The task: Extract, verbatim, all lines starting at the one containing "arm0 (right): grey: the" and ending with the final line of the listing, and no others.

Information provided:
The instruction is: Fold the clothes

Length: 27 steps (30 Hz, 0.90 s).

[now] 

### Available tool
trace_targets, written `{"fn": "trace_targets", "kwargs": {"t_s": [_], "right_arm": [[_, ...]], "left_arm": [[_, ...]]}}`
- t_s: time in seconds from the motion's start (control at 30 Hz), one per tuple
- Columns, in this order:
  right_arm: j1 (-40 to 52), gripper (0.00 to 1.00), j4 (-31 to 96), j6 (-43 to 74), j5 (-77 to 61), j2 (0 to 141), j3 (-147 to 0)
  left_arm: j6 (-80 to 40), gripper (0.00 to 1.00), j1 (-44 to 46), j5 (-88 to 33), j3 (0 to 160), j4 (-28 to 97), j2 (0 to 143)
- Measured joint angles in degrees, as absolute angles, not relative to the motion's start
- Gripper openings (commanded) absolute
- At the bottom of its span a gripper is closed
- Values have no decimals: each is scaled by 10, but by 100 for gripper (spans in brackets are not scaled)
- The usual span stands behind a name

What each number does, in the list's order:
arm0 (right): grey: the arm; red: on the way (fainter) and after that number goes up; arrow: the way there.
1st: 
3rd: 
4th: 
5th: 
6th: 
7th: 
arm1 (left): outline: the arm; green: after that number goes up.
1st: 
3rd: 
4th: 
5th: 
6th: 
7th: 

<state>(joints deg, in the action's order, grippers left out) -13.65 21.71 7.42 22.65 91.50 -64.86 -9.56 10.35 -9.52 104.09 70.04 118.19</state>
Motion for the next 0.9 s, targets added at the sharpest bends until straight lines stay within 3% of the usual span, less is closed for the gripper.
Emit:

Output of the task:
arm0 (right): grey: the arm; red: on the way (fainter) and after that number goes up; arrow: the way there.
1st: 
3rd: 
4th: 
5th: 
6th: 
7th: 
arm1 (left): outline: the arm; green: after that number goes up.
1st: 
3rd: 
4th: 
5th: 
6th: 
7th: 

<state>(joints deg, in the action's order, grippers left out) -13.65 21.71 7.42 22.65 91.50 -64.86 -9.56 10.35 -9.52 104.09 70.04 118.19</state>
Motion for the next 0.9 s, targets added at the sharpest bends until straight lines stay within 3% of the usual span, less is closed for the gripper.
Emit:

This exercise has nothing further to it.